Forget January with its skyrocketing temperatures, February is where Sydney is at, with interesting events popping up all over town. Sunset20°North is Sydney’s newest spot to enjoy live music, across every Friday, Saturday and Sunday night in February.
I popped down on opening night to take in a different aspect of our beautiful Sydney Harbour. Perched on the natural sloping amphitheatre that is Barangaroo Reserve, I dined on the dishes of Bloodwood star, Claire Van Vuuren.
Starting with Pickled Mussels ($10/3) on potato skins with samphire and horseradish, I worked my way through her menu. The dishes focuses upon local, seasonal food that references the strip of land our feet are planted upon.
Samphire, for instance, you will find growing on the rocky edges of the Reserve itself. Beyond providing a tantalising waft of smoked food, the open fire pit, and leaf-wrapped dishes cooked on it, reference traditional ways of preparing food.
Bamboo-Smoked Snapper ($18) sees the locally available white-fleshed fish gently cooked inside a leaf parcel. It’s served with a salsa of bright cherry tomatoes and karkalla (beach bananas) that fill your mouth with their salty expulsion.
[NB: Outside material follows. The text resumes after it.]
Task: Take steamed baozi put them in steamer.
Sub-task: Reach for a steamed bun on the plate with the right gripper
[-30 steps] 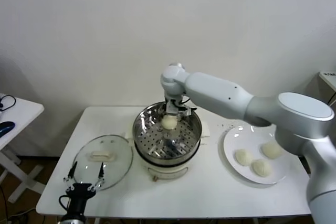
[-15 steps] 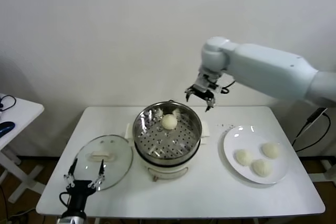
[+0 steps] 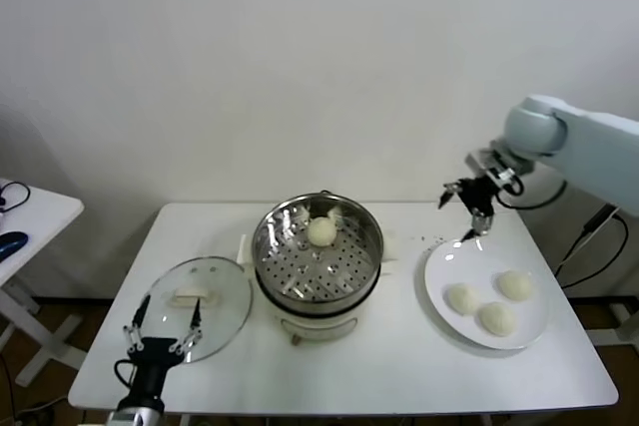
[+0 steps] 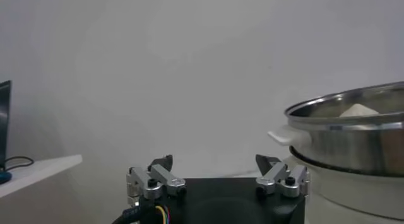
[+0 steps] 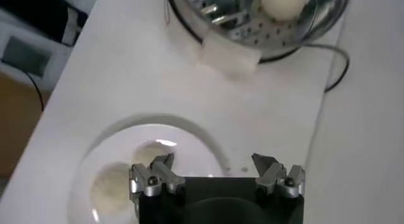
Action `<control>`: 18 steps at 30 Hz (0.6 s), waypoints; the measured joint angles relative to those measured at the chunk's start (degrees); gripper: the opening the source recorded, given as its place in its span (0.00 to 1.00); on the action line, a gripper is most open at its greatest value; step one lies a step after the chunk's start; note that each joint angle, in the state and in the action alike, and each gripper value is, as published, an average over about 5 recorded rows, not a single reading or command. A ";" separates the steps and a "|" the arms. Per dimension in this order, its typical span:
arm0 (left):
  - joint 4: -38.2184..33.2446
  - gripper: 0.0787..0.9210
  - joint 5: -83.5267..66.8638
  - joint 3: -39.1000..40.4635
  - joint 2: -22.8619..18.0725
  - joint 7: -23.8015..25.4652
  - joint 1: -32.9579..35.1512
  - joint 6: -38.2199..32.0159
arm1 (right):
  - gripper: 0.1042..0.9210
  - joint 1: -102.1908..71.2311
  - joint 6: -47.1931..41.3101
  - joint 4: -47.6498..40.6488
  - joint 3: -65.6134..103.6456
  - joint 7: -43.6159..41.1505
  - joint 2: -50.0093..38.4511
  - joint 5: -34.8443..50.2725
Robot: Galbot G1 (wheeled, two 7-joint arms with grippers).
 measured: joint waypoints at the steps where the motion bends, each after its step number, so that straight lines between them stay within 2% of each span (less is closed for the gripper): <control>1: 0.02 0.88 0.03 -0.01 -0.01 0.05 0.05 -0.01 | 0.88 -1.37 -0.33 -0.19 0.83 0.14 -0.51 -0.36; 18: 0.32 0.88 0.33 -0.59 -0.14 0.29 0.71 -0.09 | 0.88 -20.07 -2.37 -5.24 13.00 2.87 -1.11 -7.27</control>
While those two dishes were specific to the first weekend of Sunset20°North, you can eat Claire Van Vuuren’s Blackened Chicken ($16) every night it is open. Lathered with Davidson plum sriarcha on a bed of smoky smashed potatoes and corn, the chook wasn’t quite charry enough for me, though I dined pretty early in the piece.
I’ve got no complaints about the Pork and Pickled Muntries Tacos ($14/3), which were easily my dish of the night. As well as the tart muntries and pulled pork, the flavoursome soft corn tacos are freshened up with shallots, coriander and finger lime caviar that bursts seductively on your tongue.
Claire has curated all-female guest chef line-up for each of the twelve sunsets, so you can also expect to find Jane Strode (Fred’s, Sydney), Analiese Gregory (Franklin, Hobart) and Thi Le (Anchovy, Melbourne) each cooking a pair of dishes onsite over the remaining three weekends.
Tucked down on the entrance way, you’ll also find Pambula Oyster Co. who are shucking Pambula Rock Oysters ($18/6) while you wait.
They fit well with the event's themes by the key ingredient - rock oysters - being indigenous to Gadigal Country; and by having a female oyster grower - Leicia McKillop - at the company’s helm.
I liked the tight briny bivalves so much, I went back for seconds, teaming my second half dozen with a hoppy Philter XPA Beer ($9) and the more laid-back Philter Lager ($9). They’re brewed in Marrickville by one of the country’s most highly regarded female brewers, Sam Fuss.
Looking a bit like a yellow shower curtain, Yuwaalaraay artist Lucy Simpson’s modern sculpture Grandmother Tree didn’t really make sense to me until a break in the clouds let some fast fading sunlight through.
The field was suddenly ablaze with long golden beams of light, a perfect cue for Sampa the Great to take to the stage.
Just one of a diverse line-up of mostly female artists from around Australia, Sampa the Great, or Sampa Tembo, was born in Zambia but has lived here for the last three years.
She fuses word-play and slam poetry with beats, creating a lush hip hop soundtrack to enjoy with a Lemon Myrtle Tom Collins ($14) in your hand.
Despite being perched on the edge of Sydney Harbour looking at lots of open space, the first resident noise complaint came in at 7.44pm. Sydney, this is why we can’t have nice things.